The LearnLab DataShop is a data repository and web application for learning science researchers. It provides secure data storage as well as an array of analysis and visualization tools available through a web-based interface. DataShop was funded by a National Science Foundation grants (SBE-0836012, SBE-0354420) to LearnLab, the Pittsburgh Science of Learning Center.

The MOOCdb project aims to brings together education researchers, computer science researchers, machine learning researchers, technologists, database and big data experts to advance MOOC data science. The project founded at MIT includes a platform agnostic functional data model for data exhaust from MOOCs, a collaborative-open source-open access data visualization framework, a crowd sourced knowledge discovery framework and a privacy preserving software framework. The team is currently working to release a number of these tools and frameworks as open source.

DataStage is provided by the Vice Provost Office for Online Learning (VPOL) at Stanford, which facilitates the teaching of online classes.
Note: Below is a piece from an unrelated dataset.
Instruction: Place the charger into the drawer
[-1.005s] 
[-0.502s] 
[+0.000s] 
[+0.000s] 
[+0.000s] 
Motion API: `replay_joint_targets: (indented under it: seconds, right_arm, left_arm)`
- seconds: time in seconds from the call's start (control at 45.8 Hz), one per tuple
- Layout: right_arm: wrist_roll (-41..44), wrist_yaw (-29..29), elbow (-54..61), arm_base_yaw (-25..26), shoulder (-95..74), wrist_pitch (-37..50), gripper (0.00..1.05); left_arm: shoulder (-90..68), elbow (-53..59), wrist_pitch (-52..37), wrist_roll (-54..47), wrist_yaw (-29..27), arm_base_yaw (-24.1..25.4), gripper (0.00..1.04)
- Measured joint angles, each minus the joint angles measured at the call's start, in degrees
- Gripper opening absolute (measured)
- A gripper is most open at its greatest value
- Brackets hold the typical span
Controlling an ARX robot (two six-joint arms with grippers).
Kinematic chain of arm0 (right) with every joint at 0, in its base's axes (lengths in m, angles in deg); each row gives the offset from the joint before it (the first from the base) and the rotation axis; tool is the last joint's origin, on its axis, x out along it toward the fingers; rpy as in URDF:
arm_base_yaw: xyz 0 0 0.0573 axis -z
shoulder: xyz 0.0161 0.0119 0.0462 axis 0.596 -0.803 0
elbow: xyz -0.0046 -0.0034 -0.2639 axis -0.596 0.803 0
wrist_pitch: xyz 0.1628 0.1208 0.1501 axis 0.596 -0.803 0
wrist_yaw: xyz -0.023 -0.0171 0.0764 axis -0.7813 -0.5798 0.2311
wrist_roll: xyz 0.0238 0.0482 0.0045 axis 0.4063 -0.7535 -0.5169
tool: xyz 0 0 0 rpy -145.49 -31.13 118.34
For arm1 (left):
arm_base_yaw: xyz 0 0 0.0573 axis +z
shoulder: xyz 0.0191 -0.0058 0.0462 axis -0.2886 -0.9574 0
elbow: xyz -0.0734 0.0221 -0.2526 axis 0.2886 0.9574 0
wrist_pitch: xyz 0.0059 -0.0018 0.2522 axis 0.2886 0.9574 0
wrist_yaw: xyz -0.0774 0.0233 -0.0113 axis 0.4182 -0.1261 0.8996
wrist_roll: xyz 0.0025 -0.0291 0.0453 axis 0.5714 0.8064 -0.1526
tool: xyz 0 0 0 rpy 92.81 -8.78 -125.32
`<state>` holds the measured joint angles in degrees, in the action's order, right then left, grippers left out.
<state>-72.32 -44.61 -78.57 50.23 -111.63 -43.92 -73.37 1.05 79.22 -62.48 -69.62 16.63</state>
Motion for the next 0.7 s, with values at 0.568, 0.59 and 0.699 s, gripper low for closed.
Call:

The instruction delivery platforms are instrumented to collect a variety of data around participants' interaction with the study material. Examples are participants manipulating video players as they view portions of a class, solution submissions to problem sets, uses of the online forum available for some classes, peer grading activities, and some demographic data. VPOL makes some of this data available for research on learning processes, and for explorations into improving instruction through Datastage.

DiscourseDB is a data infrastructure project, in the space of collaborative and Discussion-based learning, that aims to provide a common data model to accommodate diverse sources including but not limited to Chat, Threaded Discussions, Blogs, Twitter, Wikis and Text messaging. In the future, the project will make available analytics which will facilitate research questions related to the mediating and moderating effects of role taking, help exchange, collaborative knowledge construction and others.

Tigris is a workflow authoring tool which is part of the community software infrastructure being built for the LearnSphere project. The platform will provide a way to create custom analyses and interact with proprietary data formats and repositories, such as DataShop, MOOCdb, DiscourseDB and DataStage.